TASK: In the records below, find the line that contains "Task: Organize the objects" and the line that contains "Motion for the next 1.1". Set down exactly those lines and every line between them, and nothing more.

ENTRIES SUPPLIED:
━━━━━━━━

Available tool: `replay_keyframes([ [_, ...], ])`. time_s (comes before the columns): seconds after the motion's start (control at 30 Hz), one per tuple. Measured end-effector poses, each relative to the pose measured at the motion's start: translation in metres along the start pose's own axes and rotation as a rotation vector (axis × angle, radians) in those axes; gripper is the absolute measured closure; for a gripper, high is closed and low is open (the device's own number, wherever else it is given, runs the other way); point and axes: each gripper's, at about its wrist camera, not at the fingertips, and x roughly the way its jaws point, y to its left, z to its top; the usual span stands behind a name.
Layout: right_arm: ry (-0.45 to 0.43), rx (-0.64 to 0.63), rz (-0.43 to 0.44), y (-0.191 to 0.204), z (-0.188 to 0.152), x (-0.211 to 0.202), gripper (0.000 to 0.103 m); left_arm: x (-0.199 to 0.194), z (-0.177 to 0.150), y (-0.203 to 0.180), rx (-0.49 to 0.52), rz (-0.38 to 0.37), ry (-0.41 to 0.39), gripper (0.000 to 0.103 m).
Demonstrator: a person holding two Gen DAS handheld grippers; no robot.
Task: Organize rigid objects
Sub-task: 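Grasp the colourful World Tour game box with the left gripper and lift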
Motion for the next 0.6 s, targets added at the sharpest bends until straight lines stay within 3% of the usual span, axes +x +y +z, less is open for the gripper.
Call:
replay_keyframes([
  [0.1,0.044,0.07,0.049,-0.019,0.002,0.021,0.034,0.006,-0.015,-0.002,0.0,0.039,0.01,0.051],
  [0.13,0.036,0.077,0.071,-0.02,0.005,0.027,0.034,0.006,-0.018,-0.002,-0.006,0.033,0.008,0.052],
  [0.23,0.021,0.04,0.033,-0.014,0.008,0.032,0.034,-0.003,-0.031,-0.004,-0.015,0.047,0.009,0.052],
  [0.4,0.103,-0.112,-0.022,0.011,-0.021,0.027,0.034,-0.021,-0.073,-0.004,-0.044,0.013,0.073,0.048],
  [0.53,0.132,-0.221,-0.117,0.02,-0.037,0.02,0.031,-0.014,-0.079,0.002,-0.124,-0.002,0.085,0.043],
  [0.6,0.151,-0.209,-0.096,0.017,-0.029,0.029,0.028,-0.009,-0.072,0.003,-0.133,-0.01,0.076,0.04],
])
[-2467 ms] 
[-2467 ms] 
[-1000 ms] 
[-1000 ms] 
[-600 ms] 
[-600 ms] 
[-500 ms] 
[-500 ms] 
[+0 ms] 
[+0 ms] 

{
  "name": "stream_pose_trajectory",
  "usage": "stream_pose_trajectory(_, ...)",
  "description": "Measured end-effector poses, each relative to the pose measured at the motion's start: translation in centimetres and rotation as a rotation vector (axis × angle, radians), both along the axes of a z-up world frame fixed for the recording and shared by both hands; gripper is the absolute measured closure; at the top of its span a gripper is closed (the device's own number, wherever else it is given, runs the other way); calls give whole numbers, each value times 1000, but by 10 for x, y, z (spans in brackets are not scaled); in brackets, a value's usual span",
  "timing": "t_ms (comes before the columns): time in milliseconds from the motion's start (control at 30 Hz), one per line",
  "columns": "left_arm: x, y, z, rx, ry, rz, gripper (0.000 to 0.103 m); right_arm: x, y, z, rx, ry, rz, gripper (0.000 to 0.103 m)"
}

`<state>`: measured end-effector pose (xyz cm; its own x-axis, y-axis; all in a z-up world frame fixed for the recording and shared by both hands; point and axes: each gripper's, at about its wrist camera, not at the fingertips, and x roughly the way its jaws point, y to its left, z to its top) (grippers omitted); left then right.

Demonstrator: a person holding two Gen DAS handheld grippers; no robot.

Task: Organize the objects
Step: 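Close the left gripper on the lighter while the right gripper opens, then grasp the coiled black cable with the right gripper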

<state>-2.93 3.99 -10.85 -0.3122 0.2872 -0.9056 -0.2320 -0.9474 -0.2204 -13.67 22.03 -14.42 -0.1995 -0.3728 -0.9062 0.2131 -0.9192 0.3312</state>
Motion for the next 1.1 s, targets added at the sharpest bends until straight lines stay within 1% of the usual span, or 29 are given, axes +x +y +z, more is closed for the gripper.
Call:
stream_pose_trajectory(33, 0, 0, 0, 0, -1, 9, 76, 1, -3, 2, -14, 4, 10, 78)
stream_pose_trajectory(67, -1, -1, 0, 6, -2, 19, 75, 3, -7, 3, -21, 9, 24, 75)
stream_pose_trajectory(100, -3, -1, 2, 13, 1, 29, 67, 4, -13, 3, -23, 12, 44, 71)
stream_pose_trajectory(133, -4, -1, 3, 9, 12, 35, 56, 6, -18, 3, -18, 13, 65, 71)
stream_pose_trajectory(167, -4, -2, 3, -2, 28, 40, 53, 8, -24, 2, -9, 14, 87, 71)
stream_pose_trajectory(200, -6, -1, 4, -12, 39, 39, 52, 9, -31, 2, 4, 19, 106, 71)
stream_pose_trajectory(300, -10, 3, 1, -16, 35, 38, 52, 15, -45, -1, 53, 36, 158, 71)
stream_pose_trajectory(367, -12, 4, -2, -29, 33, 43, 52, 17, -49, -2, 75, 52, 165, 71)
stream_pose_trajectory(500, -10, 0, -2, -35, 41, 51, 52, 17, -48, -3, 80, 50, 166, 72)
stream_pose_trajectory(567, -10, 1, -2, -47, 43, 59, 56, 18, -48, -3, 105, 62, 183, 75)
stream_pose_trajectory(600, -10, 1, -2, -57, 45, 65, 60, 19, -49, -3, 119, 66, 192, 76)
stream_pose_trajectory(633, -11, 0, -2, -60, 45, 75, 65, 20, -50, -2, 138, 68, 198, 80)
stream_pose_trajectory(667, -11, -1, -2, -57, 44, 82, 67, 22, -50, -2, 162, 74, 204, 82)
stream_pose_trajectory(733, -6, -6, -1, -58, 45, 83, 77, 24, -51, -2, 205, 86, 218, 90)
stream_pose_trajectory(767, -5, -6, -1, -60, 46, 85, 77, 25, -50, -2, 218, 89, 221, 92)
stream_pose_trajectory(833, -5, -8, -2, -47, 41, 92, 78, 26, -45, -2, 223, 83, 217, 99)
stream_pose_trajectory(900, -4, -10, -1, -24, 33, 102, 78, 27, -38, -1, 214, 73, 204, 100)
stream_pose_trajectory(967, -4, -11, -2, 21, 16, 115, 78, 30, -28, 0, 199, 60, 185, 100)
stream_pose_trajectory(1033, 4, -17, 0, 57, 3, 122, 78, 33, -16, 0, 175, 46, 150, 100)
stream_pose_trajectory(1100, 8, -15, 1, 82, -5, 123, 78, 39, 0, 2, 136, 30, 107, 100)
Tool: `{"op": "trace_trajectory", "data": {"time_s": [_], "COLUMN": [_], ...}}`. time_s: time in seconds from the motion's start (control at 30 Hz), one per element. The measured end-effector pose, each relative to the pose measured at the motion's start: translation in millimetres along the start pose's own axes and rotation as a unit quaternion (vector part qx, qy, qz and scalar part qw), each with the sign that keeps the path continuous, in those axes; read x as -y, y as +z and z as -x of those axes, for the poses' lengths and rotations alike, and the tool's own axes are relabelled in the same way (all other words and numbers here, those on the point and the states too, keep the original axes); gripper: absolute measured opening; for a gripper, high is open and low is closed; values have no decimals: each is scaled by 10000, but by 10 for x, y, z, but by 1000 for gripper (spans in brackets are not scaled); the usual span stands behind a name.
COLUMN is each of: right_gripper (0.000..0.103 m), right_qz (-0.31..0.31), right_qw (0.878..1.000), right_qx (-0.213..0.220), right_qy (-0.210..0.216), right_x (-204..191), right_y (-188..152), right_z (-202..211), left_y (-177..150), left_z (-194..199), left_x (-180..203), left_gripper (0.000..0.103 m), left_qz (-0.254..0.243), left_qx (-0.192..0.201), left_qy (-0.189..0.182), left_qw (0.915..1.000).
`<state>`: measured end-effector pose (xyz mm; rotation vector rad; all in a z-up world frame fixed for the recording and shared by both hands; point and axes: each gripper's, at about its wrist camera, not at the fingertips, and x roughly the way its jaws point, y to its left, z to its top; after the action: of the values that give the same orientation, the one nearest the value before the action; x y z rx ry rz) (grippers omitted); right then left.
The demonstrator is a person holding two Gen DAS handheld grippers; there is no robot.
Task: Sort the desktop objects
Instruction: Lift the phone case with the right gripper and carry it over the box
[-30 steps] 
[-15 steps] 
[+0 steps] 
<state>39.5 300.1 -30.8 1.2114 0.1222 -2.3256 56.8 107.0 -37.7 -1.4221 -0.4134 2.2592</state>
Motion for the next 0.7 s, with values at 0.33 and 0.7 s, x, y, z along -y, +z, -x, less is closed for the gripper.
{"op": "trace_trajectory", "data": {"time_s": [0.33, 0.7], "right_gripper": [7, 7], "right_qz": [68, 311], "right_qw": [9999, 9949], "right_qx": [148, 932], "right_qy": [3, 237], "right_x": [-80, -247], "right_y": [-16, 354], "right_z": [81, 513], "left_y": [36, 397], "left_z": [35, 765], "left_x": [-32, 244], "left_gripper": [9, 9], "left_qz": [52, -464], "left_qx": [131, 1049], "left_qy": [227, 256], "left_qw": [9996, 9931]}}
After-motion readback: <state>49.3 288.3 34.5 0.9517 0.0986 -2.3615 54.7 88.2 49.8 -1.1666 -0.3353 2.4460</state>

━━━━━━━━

SOLUTION BELOW:
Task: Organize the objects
Step: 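Close the left gripper on the lighter while the right gripper opens, then grasp the coiled black cable with the right gripper
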
<state>-2.93 3.99 -10.85 -0.3122 0.2872 -0.9056 -0.2320 -0.9474 -0.2204 -13.67 22.03 -14.42 -0.1995 -0.3728 -0.9062 0.2131 -0.9192 0.3312</state>
Motion for the next 1.1 s, targets added at the sharpest bends until straight lines stay within 1% of the usual span, or 29 are given, axes +x +y +z, more is closed for the gripper.

The answer requires no further additions.